**PROBLEM TO SOLVE**
Reproduce this listing in full.

********

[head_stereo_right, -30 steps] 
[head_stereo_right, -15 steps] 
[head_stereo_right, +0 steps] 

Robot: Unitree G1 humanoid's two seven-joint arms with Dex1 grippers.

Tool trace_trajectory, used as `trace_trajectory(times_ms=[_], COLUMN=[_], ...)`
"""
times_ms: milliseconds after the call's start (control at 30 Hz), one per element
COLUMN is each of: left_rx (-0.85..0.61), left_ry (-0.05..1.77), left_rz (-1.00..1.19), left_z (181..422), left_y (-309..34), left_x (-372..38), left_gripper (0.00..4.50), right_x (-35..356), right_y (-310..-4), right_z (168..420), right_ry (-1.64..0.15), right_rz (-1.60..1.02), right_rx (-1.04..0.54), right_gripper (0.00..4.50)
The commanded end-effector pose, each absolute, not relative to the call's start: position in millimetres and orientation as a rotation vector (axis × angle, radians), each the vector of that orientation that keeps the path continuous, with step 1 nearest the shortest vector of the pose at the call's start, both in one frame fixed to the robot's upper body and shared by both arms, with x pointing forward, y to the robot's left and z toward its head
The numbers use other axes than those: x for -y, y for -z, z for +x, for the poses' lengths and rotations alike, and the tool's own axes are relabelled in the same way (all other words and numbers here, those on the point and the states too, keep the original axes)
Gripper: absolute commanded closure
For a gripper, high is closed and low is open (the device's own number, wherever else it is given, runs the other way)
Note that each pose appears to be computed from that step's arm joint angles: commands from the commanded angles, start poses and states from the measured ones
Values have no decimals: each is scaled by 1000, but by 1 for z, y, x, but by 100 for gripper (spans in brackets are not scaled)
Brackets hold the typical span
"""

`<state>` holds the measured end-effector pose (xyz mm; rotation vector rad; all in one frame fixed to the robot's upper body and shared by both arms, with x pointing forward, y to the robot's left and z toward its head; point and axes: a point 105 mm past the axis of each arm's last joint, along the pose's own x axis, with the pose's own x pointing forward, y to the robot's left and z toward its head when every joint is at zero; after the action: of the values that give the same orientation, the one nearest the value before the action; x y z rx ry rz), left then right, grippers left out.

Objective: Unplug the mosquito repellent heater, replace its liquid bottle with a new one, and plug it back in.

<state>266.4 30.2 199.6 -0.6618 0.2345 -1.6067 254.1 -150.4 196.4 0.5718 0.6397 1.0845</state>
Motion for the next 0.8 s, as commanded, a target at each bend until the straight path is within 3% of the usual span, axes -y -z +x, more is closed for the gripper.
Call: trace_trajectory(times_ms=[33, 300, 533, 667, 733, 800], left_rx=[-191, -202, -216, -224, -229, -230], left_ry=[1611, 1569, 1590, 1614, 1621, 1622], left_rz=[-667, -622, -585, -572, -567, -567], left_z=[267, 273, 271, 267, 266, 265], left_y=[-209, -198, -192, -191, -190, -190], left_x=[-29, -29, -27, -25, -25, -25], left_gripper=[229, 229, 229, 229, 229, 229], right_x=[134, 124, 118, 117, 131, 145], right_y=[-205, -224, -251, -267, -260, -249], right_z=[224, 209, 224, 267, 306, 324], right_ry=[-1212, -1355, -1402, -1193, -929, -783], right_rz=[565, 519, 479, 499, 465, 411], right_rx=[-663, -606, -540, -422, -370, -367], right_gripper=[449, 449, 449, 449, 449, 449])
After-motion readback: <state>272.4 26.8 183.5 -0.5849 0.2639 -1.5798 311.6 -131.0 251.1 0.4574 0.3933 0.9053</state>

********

**WRITTEN REPLY**
[head_stereo_right, -30 steps] 
[head_stereo_right, -15 steps] 
[head_stereo_right, +0 steps] 

Robot: Unitree G1 humanoid's two seven-joint arms with Dex1 grippers.

Tool trace_trajectory, used as `trace_trajectory(times_ms=[_], COLUMN=[_], ...)`
"""
times_ms: milliseconds after the call's start (control at 30 Hz), one per element
COLUMN is each of: left_rx (-0.85..0.61), left_ry (-0.05..1.77), left_rz (-1.00..1.19), left_z (181..422), left_y (-309..34), left_x (-372..38), left_gripper (0.00..4.50), right_x (-35..356), right_y (-310..-4), right_z (168..420), right_ry (-1.64..0.15), right_rz (-1.60..1.02), right_rx (-1.04..0.54), right_gripper (0.00..4.50)
The commanded end-effector pose, each absolute, not relative to the call's start: position in millimetres and orientation as a rotation vector (axis × angle, radians), each the vector of that orientation that keeps the path continuous, with step 1 nearest the shortest vector of the pose at the call's start, both in one frame fixed to the robot's upper body and shared by both arms, with x pointing forward, y to the robot's left and z toward its head
The numbers use other axes than those: x for -y, y for -z, z for +x, for the poses' lengths and rotations alike, and the tool's own axes are relabelled in the same way (all other words and numbers here, those on the point and the states too, keep the original axes)
Gripper: absolute commanded closure
For a gripper, high is closed and low is open (the device's own number, wherever else it is given, runs the other way)
Note that each pose appears to be computed from that step's arm joint angles: commands from the commanded angles, start poses and states from the measured ones
Values have no decimals: each is scaled by 1000, but by 1 for z, y, x, but by 100 for gripper (spans in brackets are not scaled)
Brackets hold the typical span
"""

`<state>` holds the measured end-effector pose (xyz mm; rotation vector rad; all in one frame fixed to the robot's upper body and shared by both arms, with x pointing forward, y to the robot's left and z toward its head; point and axes: a point 105 mm past the axis of each arm's last joint, along the pose's own x axis, with the pose's own x pointing forward, y to the robot's left and z toward its head when every joint is at zero; after the action: of the values that give the same orientation, the one nearest the value before the action; x y z rx ry rz), left then right, grippers left out.

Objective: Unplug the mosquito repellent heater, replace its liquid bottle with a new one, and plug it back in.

<state>266.4 30.2 199.6 -0.6618 0.2345 -1.6067 254.1 -150.4 196.4 0.5718 0.6397 1.0845</state>
Motion for the next 0.8 s, as commanded, a target at each bend until the straight path is within 3% of the usual span, axes -y -z +x, more is closed for the gripper.
Call: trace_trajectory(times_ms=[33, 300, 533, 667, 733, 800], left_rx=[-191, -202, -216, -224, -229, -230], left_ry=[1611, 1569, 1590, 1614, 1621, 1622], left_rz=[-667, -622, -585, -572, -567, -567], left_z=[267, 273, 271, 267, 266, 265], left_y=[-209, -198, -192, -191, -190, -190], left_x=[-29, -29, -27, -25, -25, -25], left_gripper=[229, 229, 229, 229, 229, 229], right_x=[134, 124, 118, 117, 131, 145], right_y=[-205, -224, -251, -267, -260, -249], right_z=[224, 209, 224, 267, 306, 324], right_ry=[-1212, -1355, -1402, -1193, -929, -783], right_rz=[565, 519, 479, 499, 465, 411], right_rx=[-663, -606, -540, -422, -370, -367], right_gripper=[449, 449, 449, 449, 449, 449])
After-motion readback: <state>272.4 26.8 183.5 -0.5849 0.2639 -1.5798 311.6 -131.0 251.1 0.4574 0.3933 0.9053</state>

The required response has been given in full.